13 Juli 2019 | Kegiatan Statistik Lainnya
Dahulu tentu kita
sering mendengar kehadiran koperasi di hampir setiap institusi. Koperasi
menjamin peredaran uang untuk dikelola di level yang lebih kecil. Berbeda
dengan bank dengan sistem yang kompleks, umumnya koperasi bersifat lebih
sederhana dan menyentuh sendi-sendi kehidupan masyarakat secara langsung. Tak
khayal jika kegiatan dalam pemenuhan kebutuhan hidup sehari-hari selalu
bersinggungan dengan koperasi. Ingin membeli kebutuhan pokok pergi ke koperasi,
ingin pinjam uang pergi ke koperasi hingga ingin arisan perginya ke koperasi.
Koperasi adalah
suatu badan usaha yang dimiliki dan dioperasikan oleh para anggotanya untuk
memenuhi kepentingan bersama. Badan hukum ini dibentuk atas asas kekeluargaan
dimana tujuannya adalah untuk mensejahterakan para anggotanya. Dalam hal ini,
koperasi dibentuk dimana kegiatannya berdasarkan prinsip gerakan ekonomi
kerakyatan. Menurut UU No. 25 / 1992, pengertian Koperasi adalah badan usaha
yang beranggotakan orang-orang atau badan hukum koperasi, dengan melandaskan
kegiataannya berdasarkan prinsip koperasi sekaligus sebagai gerakan ekonomi
rakyat yang berdasar atas azas kekeluargaan.
Koperasi dengan
gotong royongnya merupakan cerminan sikan hidup bangsa ini. Dalam kegiatan
operasionalnya, seluruh koperasi di Indonesia menggunakan prinsip-prinsip
terbuka dan sukarela, proses pengelolaan koperasi secara demokratis, pembagian
sisa hasil usaha (SHU) harus mengedapankan rasa keadilan sesuai dengan kinerja
dari masing-masing anggota, pemberian balas jasa kepada anggota disesuaikan
dengan modal anggota tersebut. Nilai-nilai ini yang menjadi pondasi berdirinya
koperasi. Sifat demokratis dan keterbukaan dari koperasi merupakan iklim yang
sangat cocok berkembang di Indonesia yang berkultur masyarakat timur.
Tantangan Dari
Globalisasi Pasar
Dewasa ini arus
globalisasi pasar semakin menjadi-jadi. Mulai dari berdirinya fraanchise produk
asing yang bertebaran di padatnya kota hingga persaingan tenaga kerja merupakan
efek dari globalisasi pasar ini. Telah banyak yang membahas terkait dampak dari
terbukanya perdagangan dunia terhadap eksistensi koperasi atau badan usaha
kecil lainnya. Salah satu yang paling dikhawatirkan adalah tidak mampunya
koperasi untuk berlari mengikuti arus perdangan yang sekarang lebih ke arah
kapitalis ini. Yang modal besar, dia yang menang. Perusahaan dengan modal yang
kuat dan sumber daya manusia yang mumpuni seolah menggerus usaha-usaha baru
yang berlandaskan nilai-nilai koperasi. Berbeda dengan nilai koperasi yang seolah
mengusung prinsip untung dan sukses bersama, hadirnya perusahaan atau badan
usaha yang besar membuat prinsip itu runtuh dan anggota yang bergerak di dalam
koperasi menjadi tergerus satu demi satu.
Selain sisi
ekternal adanya ancaman dari sistem globalisasi pasar, tantangan yang harus
dihadapi oleh koperasi juga muncul dari sisi internal koperasi sendiri.

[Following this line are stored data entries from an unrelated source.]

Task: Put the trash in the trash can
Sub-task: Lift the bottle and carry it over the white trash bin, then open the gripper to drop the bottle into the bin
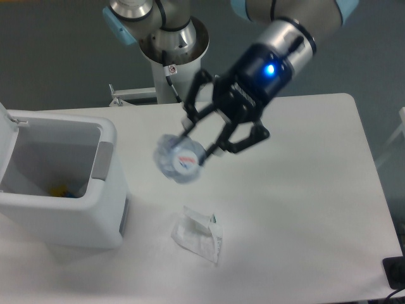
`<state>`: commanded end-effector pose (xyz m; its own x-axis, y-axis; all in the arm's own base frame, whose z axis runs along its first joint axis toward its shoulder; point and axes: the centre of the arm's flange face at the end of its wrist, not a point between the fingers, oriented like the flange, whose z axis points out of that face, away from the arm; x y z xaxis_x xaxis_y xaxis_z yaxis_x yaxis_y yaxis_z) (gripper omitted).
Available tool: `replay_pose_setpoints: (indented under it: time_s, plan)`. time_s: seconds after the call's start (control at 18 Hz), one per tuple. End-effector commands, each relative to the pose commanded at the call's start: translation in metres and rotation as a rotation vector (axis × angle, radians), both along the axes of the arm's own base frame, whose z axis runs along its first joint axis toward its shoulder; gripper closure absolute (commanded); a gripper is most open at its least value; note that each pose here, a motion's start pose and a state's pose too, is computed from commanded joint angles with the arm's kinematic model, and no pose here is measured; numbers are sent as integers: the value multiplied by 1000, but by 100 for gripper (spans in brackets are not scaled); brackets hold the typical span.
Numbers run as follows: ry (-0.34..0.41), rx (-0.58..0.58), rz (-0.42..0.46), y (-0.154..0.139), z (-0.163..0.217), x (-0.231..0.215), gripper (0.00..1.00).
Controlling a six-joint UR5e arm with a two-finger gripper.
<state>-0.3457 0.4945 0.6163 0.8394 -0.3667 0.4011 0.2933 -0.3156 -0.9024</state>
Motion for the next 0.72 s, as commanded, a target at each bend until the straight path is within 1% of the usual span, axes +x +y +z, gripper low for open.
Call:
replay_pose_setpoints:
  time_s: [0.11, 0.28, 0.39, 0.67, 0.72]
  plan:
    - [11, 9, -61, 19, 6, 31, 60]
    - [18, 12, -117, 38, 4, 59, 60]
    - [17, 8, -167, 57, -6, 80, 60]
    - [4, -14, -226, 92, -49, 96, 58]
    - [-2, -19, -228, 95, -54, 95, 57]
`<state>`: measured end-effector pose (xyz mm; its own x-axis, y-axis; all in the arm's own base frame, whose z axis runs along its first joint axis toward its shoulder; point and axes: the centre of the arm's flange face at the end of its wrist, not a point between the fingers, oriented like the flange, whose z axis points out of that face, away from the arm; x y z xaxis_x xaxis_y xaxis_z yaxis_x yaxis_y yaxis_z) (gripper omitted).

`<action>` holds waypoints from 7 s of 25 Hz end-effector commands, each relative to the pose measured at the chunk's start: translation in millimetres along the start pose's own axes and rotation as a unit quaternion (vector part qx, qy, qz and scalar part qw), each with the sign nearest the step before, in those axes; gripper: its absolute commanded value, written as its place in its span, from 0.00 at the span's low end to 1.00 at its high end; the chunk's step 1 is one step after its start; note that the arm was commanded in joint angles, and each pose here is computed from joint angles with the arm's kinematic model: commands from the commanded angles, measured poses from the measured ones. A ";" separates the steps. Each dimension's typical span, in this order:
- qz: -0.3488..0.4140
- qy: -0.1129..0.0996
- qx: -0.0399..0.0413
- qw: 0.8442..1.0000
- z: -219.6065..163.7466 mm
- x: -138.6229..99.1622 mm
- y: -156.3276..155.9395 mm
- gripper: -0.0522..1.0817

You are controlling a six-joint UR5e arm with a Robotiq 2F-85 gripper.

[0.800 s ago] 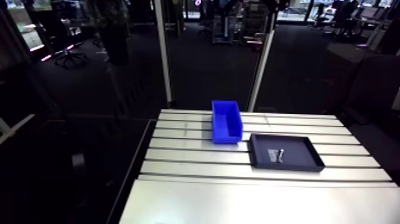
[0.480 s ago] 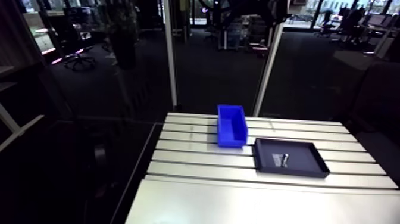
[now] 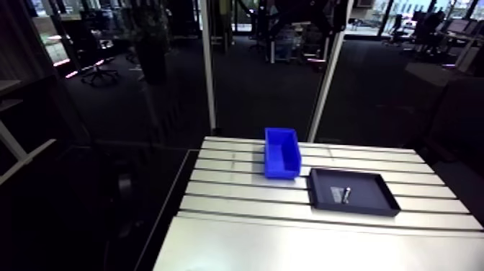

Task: Pick up the M10 bolt from the tray and put it into the blue bin.

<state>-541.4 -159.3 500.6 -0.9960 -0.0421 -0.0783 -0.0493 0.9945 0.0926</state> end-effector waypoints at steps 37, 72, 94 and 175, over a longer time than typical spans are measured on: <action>0.267 0.013 0.035 0.963 149.4 -13.8 177.2 0.05; 0.295 -0.021 0.052 0.954 302.6 -9.7 193.6 0.32; 0.294 -0.042 0.055 0.953 335.6 -9.5 188.5 0.39; 0.290 -0.041 0.055 0.954 352.8 -3.3 187.1 0.67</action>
<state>-521.2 60.8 168.5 -0.8437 0.5227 -0.1220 0.5222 0.8519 0.0386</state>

Berdasarkan data terbaru publikasi Badan Pusat Statistik tentang Koperasi
Simpan Pinjam 2017, menunjuknya rata-rata peminjam yang kreditnya macet atau bermasalah
bisa lebih dari 10 peminjam dalam satu koperasi saja. Fenomena ini terjadi
merata di hampir seluruh kepulauan besar di Indonesia. Bahkan untuk satu
koperasi di Pulau Bali dan Nusa Tenggara saja, tercatat rata-rata ada 60
peminjam yang kreditnya macet. Hal ini tentu membuat arus modal dan perputaran
uang di dalam koperasi ini akan menjadi terhambat. Aliran modal tidak kembali
tepat pada waktunya dan dapat berimbas pada uang simpanan anggota yang sampai
minus. Kondisi seperti ini akan membuat kegaduhan sosial di dalam tubuh
koperasi. Ujung-ujungnya tentu bisa ditebak akan adanya pelaporan kriminalisasi
ke kantor polisi hingga kerusuhan antar anggota koperasi itu sendiri.
Tentu saja
eksistensi koperasi masih sangat diperlukan di Indonesia. Banyak masyarakat
yang sulit memperoleh akses modal ke bank, berlari ke koperasi simpan pinjam.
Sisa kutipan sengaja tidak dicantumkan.